*** Supplied material Section Begins ***

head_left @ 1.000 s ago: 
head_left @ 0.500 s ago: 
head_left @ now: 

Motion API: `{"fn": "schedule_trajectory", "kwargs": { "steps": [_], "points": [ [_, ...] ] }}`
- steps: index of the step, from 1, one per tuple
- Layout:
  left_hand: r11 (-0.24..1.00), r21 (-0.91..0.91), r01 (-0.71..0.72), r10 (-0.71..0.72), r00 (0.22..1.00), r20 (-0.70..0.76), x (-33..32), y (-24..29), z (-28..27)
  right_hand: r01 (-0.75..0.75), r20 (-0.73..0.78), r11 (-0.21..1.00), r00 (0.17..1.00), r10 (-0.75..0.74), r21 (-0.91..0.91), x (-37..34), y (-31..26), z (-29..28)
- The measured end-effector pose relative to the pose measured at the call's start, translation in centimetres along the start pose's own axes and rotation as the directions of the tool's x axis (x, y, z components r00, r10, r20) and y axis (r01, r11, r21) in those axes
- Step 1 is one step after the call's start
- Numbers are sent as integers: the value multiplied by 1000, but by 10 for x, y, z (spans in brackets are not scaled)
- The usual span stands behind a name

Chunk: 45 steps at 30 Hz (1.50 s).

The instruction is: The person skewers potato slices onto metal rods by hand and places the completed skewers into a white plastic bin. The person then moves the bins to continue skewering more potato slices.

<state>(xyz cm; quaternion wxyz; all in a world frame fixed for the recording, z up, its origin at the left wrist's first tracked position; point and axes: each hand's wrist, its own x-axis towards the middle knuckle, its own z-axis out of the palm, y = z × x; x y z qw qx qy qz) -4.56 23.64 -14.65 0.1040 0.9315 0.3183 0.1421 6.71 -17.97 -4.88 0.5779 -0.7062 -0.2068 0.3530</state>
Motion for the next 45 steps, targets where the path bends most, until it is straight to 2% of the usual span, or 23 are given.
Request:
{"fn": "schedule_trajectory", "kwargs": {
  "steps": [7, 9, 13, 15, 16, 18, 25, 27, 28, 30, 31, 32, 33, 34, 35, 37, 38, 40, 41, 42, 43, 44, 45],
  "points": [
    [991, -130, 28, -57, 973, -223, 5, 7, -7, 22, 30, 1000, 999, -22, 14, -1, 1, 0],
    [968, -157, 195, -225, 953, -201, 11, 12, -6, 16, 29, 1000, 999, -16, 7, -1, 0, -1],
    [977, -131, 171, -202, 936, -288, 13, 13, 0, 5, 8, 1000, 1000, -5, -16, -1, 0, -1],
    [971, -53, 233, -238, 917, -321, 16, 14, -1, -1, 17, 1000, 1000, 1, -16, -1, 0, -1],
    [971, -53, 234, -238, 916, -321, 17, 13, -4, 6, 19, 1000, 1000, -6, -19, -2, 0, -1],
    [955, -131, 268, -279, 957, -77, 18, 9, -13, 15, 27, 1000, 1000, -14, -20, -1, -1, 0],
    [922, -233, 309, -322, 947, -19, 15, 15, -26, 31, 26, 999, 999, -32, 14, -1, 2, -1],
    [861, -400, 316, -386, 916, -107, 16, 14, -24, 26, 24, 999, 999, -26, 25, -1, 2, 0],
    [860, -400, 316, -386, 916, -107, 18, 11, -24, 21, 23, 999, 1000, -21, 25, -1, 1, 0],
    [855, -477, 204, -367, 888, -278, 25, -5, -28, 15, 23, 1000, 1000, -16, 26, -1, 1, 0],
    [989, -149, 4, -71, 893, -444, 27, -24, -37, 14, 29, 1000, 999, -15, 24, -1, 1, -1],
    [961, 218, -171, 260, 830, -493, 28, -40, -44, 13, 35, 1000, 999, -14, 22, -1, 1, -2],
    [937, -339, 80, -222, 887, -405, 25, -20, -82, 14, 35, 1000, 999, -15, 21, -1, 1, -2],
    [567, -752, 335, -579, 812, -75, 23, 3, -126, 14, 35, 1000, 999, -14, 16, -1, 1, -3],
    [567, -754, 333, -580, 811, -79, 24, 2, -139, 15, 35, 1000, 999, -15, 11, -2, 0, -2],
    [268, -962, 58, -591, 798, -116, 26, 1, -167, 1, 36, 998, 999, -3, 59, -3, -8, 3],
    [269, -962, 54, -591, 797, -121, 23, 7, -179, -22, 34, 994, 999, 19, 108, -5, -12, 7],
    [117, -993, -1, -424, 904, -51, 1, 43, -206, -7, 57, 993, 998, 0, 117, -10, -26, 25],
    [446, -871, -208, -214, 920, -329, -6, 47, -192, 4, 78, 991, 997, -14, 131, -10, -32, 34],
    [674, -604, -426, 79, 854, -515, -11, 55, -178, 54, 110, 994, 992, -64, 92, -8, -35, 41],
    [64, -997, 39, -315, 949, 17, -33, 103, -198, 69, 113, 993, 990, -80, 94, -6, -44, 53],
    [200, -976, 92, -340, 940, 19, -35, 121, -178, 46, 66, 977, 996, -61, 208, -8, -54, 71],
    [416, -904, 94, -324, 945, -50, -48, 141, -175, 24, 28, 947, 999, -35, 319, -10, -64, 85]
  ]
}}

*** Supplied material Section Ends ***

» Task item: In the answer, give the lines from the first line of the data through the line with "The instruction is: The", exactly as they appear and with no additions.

» Solution for this exercise:
head_left @ 1.000 s ago: 
head_left @ 0.500 s ago: 
head_left @ now: 

Motion API: `{"fn": "schedule_trajectory", "kwargs": { "steps": [_], "points": [ [_, ...] ] }}`
- steps: index of the step, from 1, one per tuple
- Layout:
  left_hand: r11 (-0.24..1.00), r21 (-0.91..0.91), r01 (-0.71..0.72), r10 (-0.71..0.72), r00 (0.22..1.00), r20 (-0.70..0.76), x (-33..32), y (-24..29), z (-28..27)
  right_hand: r01 (-0.75..0.75), r20 (-0.73..0.78), r11 (-0.21..1.00), r00 (0.17..1.00), r10 (-0.75..0.74), r21 (-0.91..0.91), x (-37..34), y (-31..26), z (-29..28)
- The measured end-effector pose relative to the pose measured at the call's start, translation in centimetres along the start pose's own axes and rotation as the directions of the tool's x axis (x, y, z components r00, r10, r20) and y axis (r01, r11, r21) in those axes
- Step 1 is one step after the call's start
- Numbers are sent as integers: the value multiplied by 1000, but by 10 for x, y, z (spans in brackets are not scaled)
- The usual span stands behind a name

Chunk: 45 steps at 30 Hz (1.50 s).

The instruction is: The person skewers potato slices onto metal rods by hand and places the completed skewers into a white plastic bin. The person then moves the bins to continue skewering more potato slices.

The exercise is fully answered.